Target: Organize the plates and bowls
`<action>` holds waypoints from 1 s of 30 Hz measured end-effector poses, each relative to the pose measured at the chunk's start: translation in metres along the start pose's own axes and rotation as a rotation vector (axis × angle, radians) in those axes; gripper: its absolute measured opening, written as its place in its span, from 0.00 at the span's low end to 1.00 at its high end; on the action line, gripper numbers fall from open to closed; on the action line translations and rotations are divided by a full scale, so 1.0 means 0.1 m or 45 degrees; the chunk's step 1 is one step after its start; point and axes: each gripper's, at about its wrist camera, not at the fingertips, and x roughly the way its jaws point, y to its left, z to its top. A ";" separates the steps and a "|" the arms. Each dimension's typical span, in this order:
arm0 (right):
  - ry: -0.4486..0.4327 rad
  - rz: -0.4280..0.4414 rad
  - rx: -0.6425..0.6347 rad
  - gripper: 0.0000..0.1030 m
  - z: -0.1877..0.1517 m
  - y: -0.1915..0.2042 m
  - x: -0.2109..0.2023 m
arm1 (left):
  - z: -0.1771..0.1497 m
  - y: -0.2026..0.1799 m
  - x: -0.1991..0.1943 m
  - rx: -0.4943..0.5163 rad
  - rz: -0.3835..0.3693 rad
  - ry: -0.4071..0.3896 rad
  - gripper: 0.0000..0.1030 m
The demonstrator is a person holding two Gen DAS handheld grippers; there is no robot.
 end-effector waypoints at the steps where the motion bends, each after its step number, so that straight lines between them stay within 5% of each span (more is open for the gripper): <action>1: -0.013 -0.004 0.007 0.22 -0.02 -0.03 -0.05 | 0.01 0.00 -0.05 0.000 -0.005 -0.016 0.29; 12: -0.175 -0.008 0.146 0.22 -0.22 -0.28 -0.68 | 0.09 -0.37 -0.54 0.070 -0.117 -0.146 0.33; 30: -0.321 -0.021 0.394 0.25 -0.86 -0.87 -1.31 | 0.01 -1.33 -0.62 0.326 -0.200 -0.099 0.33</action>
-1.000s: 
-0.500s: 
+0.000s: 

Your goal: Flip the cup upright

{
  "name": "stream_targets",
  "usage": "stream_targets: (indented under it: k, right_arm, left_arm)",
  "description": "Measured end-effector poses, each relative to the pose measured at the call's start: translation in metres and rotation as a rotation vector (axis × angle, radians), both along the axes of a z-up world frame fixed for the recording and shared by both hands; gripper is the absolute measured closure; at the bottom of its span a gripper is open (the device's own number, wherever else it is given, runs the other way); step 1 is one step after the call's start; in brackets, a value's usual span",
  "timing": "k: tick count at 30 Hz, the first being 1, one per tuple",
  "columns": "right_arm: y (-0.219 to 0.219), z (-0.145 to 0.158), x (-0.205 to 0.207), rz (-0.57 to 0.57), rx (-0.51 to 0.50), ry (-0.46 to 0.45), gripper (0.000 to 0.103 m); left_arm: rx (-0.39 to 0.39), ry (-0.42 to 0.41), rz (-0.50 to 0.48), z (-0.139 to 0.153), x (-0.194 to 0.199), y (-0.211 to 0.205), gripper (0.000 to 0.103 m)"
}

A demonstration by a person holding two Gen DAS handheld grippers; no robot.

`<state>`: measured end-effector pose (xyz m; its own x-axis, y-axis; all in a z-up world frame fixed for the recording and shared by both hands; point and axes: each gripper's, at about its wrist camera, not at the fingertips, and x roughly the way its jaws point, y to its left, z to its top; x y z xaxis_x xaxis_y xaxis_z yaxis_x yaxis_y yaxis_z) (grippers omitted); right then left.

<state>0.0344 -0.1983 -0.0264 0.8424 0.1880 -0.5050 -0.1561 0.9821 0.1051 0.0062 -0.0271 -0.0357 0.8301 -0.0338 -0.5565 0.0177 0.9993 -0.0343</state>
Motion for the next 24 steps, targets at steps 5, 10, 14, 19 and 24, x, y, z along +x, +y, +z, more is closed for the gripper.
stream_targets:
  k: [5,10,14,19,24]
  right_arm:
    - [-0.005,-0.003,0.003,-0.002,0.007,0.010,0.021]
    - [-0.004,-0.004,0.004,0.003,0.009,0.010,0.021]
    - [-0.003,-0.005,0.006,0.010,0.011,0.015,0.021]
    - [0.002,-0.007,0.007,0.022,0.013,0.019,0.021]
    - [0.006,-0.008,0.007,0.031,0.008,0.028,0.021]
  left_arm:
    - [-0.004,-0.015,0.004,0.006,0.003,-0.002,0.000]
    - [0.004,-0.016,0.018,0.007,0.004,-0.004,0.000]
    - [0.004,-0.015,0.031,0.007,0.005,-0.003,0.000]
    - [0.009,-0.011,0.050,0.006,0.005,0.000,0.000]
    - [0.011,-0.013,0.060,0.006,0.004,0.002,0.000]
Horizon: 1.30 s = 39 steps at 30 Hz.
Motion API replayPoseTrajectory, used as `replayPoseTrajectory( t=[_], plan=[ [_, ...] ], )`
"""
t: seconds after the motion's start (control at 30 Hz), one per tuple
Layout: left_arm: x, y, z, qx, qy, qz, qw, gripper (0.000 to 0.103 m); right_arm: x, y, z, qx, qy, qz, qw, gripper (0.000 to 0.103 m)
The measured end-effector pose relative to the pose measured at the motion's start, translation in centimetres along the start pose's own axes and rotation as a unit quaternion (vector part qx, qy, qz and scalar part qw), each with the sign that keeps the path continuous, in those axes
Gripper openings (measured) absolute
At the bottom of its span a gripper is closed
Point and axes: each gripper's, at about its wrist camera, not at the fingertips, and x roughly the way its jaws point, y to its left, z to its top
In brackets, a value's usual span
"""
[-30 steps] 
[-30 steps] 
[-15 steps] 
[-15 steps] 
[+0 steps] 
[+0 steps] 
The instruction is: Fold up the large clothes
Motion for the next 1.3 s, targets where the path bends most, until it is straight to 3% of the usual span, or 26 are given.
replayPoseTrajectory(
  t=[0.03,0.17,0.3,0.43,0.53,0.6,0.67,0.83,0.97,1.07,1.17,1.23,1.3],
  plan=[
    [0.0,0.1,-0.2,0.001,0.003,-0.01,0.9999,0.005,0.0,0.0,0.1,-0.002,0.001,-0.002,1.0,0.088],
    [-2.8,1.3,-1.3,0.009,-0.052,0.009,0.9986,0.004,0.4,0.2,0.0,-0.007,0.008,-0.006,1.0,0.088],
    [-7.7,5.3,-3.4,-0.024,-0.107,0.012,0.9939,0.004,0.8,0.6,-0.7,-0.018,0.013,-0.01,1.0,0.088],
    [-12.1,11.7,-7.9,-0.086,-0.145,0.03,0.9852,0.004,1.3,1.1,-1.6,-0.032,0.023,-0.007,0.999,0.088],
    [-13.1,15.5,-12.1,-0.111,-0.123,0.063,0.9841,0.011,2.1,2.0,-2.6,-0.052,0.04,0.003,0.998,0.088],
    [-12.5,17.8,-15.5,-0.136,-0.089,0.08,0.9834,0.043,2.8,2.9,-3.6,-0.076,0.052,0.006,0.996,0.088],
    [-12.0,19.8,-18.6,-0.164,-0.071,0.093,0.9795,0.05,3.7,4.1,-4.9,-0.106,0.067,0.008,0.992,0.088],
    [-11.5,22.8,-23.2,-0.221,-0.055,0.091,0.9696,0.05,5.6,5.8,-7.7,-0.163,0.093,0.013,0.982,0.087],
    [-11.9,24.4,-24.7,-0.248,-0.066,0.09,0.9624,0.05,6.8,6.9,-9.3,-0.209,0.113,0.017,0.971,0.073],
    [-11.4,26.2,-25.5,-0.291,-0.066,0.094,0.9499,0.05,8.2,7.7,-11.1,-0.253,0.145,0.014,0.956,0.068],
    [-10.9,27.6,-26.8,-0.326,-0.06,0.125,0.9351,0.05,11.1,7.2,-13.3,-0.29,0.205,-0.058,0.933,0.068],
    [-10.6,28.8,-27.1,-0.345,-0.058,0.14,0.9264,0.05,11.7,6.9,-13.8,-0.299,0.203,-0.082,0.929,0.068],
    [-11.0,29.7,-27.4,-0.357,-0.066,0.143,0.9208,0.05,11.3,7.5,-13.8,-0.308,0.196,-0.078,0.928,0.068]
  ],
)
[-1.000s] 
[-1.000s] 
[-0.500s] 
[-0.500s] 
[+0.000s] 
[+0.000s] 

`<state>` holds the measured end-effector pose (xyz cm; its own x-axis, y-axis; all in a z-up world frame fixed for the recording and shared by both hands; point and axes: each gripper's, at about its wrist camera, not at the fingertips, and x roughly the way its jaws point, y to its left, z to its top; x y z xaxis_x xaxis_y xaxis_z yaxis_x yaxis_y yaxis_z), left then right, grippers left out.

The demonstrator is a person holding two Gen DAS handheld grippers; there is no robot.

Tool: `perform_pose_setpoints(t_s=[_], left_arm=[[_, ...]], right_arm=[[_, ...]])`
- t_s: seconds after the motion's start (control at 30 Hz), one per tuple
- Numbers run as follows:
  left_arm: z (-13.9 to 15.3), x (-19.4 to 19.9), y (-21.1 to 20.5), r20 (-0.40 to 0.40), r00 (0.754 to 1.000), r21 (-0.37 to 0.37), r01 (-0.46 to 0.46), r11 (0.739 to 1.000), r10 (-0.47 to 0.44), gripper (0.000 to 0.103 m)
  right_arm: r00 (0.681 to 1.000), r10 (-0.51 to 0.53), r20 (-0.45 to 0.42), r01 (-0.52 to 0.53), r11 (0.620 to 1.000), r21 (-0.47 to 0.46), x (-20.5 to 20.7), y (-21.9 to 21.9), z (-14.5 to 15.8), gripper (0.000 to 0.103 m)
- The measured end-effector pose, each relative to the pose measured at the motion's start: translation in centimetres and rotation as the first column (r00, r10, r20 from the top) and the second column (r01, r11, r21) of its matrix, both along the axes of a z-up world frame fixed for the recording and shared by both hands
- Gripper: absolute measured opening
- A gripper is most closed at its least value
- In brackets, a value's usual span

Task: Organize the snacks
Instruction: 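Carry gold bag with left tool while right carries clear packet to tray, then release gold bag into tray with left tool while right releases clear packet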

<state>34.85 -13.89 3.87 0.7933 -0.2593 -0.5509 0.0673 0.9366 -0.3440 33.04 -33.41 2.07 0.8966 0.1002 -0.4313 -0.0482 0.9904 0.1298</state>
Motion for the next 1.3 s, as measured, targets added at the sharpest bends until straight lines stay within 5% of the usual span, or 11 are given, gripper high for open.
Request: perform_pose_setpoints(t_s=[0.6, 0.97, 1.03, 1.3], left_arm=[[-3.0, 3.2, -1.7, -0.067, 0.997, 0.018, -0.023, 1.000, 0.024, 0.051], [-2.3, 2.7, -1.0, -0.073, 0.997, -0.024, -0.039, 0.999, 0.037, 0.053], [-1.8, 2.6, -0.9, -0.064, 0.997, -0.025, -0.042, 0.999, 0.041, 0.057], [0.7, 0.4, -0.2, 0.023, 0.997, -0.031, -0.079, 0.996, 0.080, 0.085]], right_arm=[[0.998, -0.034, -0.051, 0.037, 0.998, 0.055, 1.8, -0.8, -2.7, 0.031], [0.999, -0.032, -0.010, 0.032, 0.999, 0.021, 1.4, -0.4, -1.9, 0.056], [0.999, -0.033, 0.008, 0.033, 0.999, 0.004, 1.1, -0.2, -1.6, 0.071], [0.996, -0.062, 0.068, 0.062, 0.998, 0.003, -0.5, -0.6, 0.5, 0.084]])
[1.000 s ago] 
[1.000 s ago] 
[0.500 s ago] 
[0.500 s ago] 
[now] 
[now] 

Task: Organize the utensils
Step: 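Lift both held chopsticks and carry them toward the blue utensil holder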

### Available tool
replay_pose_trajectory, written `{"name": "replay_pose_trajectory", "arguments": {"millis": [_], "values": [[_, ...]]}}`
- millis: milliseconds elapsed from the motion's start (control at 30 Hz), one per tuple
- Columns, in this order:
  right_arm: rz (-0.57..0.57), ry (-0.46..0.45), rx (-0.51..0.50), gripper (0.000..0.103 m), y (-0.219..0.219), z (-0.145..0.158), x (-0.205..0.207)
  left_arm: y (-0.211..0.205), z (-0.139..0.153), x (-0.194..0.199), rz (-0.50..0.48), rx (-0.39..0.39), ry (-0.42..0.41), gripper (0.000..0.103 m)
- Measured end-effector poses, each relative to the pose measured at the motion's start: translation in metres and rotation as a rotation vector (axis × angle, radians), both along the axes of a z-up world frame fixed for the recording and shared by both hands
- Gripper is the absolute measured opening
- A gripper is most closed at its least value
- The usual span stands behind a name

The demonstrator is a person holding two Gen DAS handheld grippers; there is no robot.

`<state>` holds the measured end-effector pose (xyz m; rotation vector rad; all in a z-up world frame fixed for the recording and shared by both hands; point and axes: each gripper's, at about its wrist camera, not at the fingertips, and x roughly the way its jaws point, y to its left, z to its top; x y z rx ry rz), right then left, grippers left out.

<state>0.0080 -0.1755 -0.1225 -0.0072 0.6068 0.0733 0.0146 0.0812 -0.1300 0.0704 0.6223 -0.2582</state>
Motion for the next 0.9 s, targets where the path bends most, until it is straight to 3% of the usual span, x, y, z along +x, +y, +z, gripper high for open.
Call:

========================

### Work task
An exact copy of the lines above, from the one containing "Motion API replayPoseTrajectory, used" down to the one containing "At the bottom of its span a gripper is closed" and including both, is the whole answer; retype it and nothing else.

### Reply to the exercise
Motion API replayPoseTrajectory, used as `replayPoseTrajectory( t=[_], plan=[ [_, ...] ], )`
"""
t: seconds after the motion's start (control at 30 Hz), one per tuple
Layout: left_arm: x, y, z, qx, qy, qz, qw, gripper (0.000 to 0.103 m); right_arm: x, y, z, qx, qy, qz, qw, gripper (0.000 to 0.103 m)
The measured end-effector pose relative to the pose measured at the motion's start, translation in centimetres along the start pose's own axes and rotation as a unit quaternion (vector part qx, qy, qz and scalar part qw), each with the sign that keeps the path continuous, in those axes
Gripper openings (measured) absolute
At the bottom of its span a gripper is closed

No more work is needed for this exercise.